Posto deste modo, verifica-se que a atividade de conhecimento procedida pelo Juiz não pode prescindir das provas. Isto porque a prova se apresenta como verdadeiro teste de coerência dos juízos provisórios formados no decorrer da instrução.

Nesse sentido, a prova mais que um procedimento – e como se a tem encarado simplesmente desse modo! - é na verdade um sistemático instrumento de controle não somente do raciocínio judicial como também de refreamento de sua arbitrariedade.

O presente estudo pretende enfocar a teoria geral das provas, colocado em evidência questões pouco analisadas pela doutrina tradicional, em especial fazer uma reflexão mais detida sobre o objeto do processo e da própria instrução probatória bem como analisar os modos de avaliação intelectual do juiz.

Nessa última perspectiva, procuraremos também demonstrar que o raciocínio judicial precisa corresponder a uma exigência de coerência entre o conjunto das provas e as conclusões integrantes da motivação e que esse relação de correspondência pode e deve ser verificada por uma crítica de natureza lógica nos moldes de um esquema de análise como o proposto por Toulmin.


2. O conceito de prova

O conceito tradicional de prova adotado, ou, pelo menos repetido, por boa parte da doutrina jurídica , a tem, com algumas variáveis, reconhecido como o meio de obtenção da verdade dos fatos no processo.
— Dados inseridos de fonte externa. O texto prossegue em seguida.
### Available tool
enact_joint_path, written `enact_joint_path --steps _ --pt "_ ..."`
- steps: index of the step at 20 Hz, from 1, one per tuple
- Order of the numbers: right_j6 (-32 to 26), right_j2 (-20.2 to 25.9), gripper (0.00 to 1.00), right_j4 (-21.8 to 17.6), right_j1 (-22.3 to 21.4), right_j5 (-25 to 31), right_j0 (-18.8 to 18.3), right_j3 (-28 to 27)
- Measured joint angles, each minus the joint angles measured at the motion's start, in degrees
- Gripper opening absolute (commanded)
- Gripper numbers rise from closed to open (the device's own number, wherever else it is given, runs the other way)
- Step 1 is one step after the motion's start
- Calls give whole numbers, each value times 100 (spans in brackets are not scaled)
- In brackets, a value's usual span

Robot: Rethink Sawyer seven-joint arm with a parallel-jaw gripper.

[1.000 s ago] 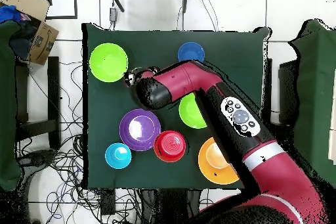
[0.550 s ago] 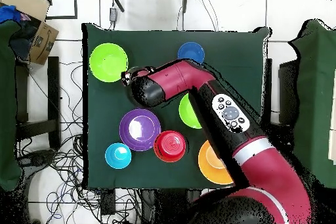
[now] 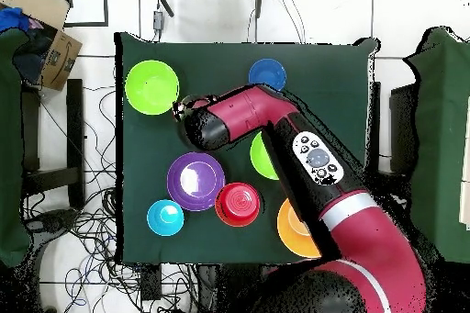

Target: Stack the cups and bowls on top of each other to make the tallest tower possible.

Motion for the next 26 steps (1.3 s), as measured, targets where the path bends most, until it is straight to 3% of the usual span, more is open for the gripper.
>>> enact_joint_path --steps 11,26 --pt "0 -93 100 132 1 193 -44 -159" --pt "-44 -17 100 377 -25 1553 -443 -656"
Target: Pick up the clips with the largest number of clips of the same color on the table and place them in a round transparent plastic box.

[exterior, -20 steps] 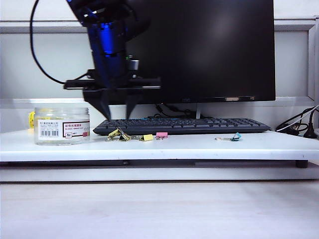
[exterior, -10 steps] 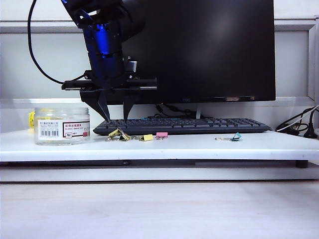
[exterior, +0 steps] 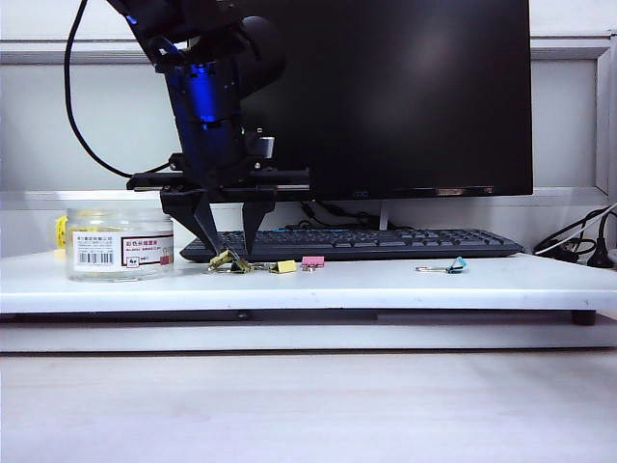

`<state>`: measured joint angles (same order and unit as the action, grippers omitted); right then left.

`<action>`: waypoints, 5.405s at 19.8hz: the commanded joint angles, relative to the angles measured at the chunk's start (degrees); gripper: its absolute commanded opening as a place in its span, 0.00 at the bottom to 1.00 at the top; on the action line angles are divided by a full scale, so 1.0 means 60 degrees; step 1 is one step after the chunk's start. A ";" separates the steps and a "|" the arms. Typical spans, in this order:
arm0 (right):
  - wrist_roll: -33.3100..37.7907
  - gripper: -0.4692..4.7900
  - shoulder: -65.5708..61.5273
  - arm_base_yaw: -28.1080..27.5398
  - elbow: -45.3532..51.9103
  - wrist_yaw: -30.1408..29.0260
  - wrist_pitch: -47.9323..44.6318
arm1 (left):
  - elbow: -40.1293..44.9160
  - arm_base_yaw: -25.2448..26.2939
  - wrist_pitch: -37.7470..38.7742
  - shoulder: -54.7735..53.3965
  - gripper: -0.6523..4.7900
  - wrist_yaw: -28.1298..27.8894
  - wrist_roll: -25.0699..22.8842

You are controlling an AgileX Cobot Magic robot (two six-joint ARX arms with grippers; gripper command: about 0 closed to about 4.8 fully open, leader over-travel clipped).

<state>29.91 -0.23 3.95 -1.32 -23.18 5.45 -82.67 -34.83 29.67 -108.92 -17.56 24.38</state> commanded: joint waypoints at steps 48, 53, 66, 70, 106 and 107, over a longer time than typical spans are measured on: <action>-0.0251 0.39 0.0018 0.0000 -0.0033 0.0055 -0.0157 | -0.0951 0.0018 0.0306 0.0790 0.11 -0.0302 -0.1792; -0.0248 0.39 0.0018 0.0000 -0.0033 0.0051 -0.0157 | -0.0936 0.0583 0.1228 0.2109 0.11 -0.0718 -0.2612; -0.0244 0.39 0.0018 0.0000 -0.0033 0.0018 -0.0157 | 0.0554 0.1628 0.1333 0.2452 0.11 0.0608 -0.2932; -0.0244 0.39 0.0018 0.0004 -0.0033 0.0015 -0.0157 | 0.0554 0.2091 0.1472 0.2328 0.11 0.1082 -0.2994; -0.1107 0.52 -0.5195 0.0736 -0.3490 -0.1534 -0.1555 | 0.4382 0.2528 0.1304 0.9307 0.37 0.2790 -0.4699; -0.1228 0.52 -0.6003 0.0736 -0.3978 -0.1829 -0.1566 | 0.4783 0.2528 0.1115 0.9639 0.37 0.2801 -0.4524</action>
<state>23.68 -33.34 8.29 -23.11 -31.79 -2.70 -55.33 -19.68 38.81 -52.38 -1.39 -4.03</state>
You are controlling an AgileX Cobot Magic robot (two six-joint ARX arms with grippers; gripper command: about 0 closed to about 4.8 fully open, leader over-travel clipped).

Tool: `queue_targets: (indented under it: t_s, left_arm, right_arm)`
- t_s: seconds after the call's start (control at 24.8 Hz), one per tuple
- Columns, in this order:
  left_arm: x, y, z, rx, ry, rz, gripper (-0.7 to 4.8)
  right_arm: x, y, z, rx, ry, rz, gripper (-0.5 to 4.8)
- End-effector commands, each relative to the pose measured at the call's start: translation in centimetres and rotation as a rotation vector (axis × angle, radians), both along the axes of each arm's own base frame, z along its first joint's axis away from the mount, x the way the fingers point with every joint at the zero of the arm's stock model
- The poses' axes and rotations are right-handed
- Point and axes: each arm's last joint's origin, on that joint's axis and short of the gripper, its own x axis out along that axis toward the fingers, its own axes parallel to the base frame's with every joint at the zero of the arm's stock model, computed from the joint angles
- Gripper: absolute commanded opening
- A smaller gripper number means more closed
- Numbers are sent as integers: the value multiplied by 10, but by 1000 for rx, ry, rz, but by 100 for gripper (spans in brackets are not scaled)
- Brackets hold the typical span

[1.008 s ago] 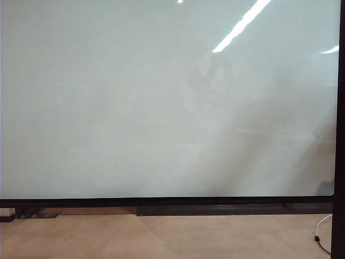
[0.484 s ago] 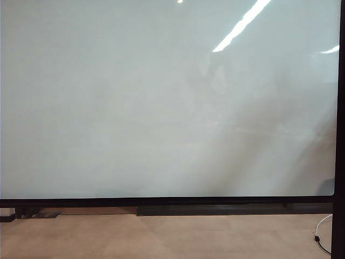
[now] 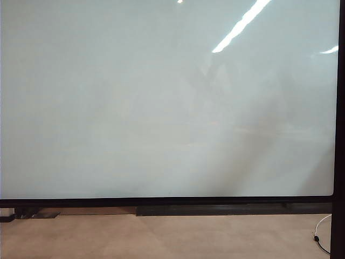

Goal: Pick up the pen on the shelf to the right of the whiteboard and draw a triangle.

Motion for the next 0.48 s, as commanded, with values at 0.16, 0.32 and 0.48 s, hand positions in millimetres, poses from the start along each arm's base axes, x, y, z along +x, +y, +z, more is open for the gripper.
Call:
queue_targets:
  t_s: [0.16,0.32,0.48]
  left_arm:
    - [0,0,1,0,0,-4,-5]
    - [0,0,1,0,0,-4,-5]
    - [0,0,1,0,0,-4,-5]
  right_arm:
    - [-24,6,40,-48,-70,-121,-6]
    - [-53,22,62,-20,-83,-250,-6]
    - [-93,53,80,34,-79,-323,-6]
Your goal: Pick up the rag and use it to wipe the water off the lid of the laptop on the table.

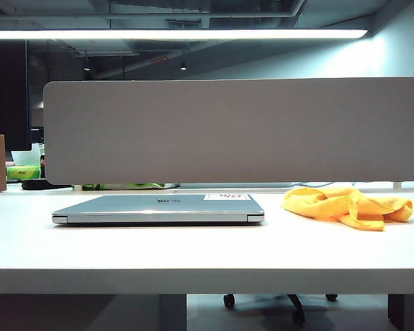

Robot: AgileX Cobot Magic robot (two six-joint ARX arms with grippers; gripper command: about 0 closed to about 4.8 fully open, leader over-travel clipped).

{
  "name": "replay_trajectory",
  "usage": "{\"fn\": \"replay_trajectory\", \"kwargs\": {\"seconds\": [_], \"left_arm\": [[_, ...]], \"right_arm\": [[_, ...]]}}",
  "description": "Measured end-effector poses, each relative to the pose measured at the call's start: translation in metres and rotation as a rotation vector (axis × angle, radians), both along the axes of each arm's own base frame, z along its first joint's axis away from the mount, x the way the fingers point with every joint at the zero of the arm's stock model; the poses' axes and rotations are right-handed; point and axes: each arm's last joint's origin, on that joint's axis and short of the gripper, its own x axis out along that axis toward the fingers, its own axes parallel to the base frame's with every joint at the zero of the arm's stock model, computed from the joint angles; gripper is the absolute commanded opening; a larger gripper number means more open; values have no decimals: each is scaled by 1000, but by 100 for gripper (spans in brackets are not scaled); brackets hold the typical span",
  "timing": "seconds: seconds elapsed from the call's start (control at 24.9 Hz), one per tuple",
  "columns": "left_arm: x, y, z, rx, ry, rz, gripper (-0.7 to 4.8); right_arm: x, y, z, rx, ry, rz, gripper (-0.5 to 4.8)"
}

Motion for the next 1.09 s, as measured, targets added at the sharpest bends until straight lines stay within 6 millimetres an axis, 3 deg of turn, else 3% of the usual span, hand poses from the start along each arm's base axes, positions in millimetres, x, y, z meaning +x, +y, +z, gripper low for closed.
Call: {"fn": "replay_trajectory", "kwargs": {"seconds": [0.52, 0.6, 0.64, 0.68, 0.8, 0.97, 1.09], "left_arm": [[0, 0, 0, -2, -2, 0, 19], [-1, -1, 5, -31, -9, -20, 19], [-2, -2, 14, -54, -26, -58, 19], [-8, -5, 39, -83, -101, -160, 19], [-21, -8, 79, -81, -244, -294, 19], [-40, -10, 112, -77, -277, -373, 19], [-41, -11, 116, -96, -169, -399, 19]], "right_arm": [[0, 0, 0, 1, 0, 0, -6], [0, 0, 3, 89, -5, -13, -6], [-2, 0, 9, 168, -13, -24, -6], [-7, 0, 35, 322, -82, -35, -6], [-19, 1, 79, 430, -245, -1, -6], [-43, 3, 122, 380, -248, 85, -6], [-61, 5, 161, 234, -219, 121, -5]]}}
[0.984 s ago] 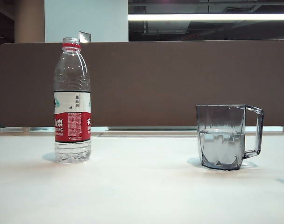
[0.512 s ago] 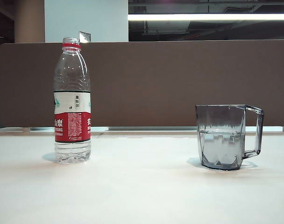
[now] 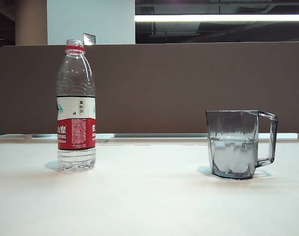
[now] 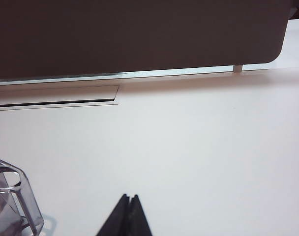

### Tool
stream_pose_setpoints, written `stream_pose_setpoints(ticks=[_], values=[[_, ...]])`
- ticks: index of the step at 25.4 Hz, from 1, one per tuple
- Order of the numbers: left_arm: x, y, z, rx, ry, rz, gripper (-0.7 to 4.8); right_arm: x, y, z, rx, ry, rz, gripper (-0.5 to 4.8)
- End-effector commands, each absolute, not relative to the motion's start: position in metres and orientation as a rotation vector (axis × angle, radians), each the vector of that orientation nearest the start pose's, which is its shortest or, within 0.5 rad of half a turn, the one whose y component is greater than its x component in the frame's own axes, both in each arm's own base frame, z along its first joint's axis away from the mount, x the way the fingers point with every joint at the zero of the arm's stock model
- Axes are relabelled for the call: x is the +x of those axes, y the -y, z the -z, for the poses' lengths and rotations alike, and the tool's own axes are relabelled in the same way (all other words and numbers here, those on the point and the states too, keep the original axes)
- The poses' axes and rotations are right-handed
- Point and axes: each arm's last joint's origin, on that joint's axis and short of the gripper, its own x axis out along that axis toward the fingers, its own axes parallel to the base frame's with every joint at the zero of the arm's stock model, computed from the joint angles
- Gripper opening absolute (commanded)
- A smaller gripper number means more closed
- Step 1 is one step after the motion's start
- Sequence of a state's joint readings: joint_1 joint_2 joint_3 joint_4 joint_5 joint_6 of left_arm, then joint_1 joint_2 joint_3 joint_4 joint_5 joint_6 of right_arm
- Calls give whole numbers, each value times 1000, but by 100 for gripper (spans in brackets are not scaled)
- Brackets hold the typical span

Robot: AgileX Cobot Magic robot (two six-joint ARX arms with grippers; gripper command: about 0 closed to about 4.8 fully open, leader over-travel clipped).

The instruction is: Pick up the mineral water bottle with the left hand on the table and pour water into the mug until it's half full.

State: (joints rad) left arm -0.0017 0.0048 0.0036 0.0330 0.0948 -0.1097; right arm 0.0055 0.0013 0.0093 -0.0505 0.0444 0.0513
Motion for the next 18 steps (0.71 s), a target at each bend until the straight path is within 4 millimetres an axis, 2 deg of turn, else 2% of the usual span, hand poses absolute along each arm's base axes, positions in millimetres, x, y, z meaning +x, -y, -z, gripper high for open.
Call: stream_pose_setpoints(ticks=[1, 8, 18], values=[[97, 3, -171, -110, 45, 101, -5, 97, 3, -164, 48, -21, 57, 2], [97, 3, -171, -110, 45, 101, -5, 97, 3, -164, 48, -24, 70, 2], [97, 3, -171, -110, 45, 101, -5, 96, 3, -154, 46, -126, 71, 2]])
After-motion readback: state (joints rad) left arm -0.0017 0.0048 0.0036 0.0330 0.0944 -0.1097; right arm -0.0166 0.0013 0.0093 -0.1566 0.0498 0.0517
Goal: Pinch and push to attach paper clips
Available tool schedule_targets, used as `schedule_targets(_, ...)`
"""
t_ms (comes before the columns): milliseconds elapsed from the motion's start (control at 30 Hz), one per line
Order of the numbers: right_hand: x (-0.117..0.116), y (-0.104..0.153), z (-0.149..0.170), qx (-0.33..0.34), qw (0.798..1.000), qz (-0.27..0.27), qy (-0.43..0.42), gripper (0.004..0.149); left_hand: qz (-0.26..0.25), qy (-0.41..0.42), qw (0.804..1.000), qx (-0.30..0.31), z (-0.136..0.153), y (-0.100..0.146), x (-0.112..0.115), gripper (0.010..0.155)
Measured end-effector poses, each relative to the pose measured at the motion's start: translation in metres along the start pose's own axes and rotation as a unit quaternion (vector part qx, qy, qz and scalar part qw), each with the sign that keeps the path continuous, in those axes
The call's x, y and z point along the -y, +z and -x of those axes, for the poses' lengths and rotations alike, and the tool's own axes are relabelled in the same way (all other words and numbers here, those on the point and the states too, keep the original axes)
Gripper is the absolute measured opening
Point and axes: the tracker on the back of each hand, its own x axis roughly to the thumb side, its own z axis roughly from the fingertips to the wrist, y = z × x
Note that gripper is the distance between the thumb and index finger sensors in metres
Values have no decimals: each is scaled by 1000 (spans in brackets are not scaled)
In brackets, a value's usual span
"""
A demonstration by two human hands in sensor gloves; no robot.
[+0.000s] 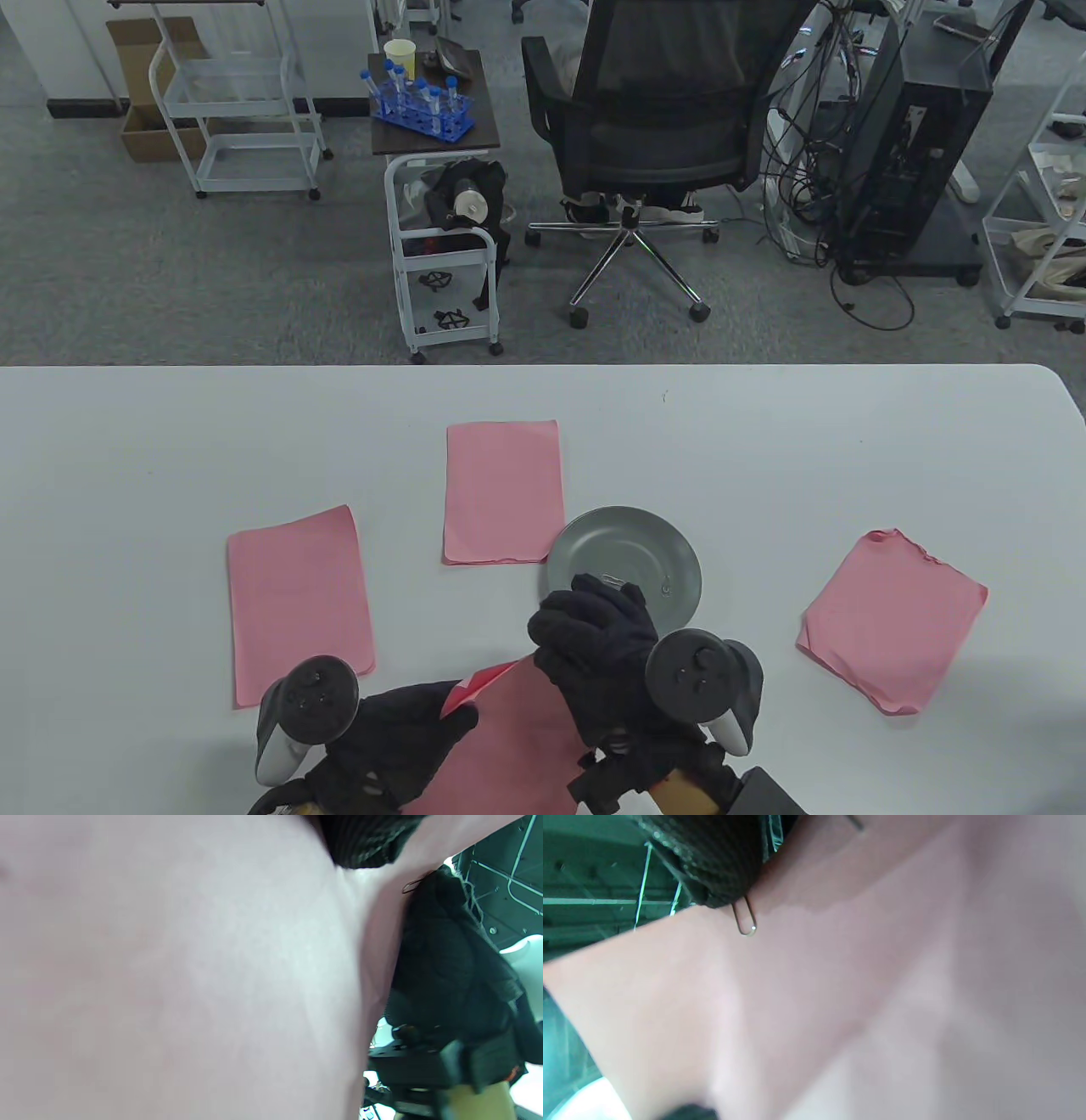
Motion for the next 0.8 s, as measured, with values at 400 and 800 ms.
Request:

Nesse sentido, a prova seria o instrumento pelo qual o juiz se utilizaria para definir a verdade dos fatos que efetivamente ensejaram a lide, e sobre os quais concluirá sua atividade cogntiva.

O próprio Código de Processo Civil Brasileiro induz a essa conceituação à medida que coloca a prova como instrumento de obtenção da "verdade dos fatos, em que se funda a ação ou a defesa" (1)

Observe-se que esses fatos somente dependem do procedimento probatório na exata medida em que sejam tidos como controversos. Os fatos aceitos ativa ou passivamente pelas partes não dependem, pois, da prova, e por isso, estão aptos a receber a avaliação judicial como suportes de sua decisão.

O texto legal determina que as provas tem a finalidade de obter a verdade dos fatos. Resta saber o que significa a palavra "verdade" sobretudo tendo em vista a finalidade e limitações do processo civil enquanto manifestação humana e cultural.

Exatamente, por isso, é preciso verificar a priori se a verdade pode ser obtida pelo processo em si e mais, se é possível formular um conceito que explicite o que realmente contém o conceito da prova.

Para além da definição legal que parte do pressuposto de ser possível o alcance da verdade fática no processo, é preciso tentar sistematizar uma re-significação que efetivamente reconheça a complexidade do instituto.

A prova pode ser conceituada como o meio de representação dos fatos que geraram a lide no processo, tendendo essa representação a equivalência limitada e não à perfeita identificação entre o objeto representado e o objeto representante. (2)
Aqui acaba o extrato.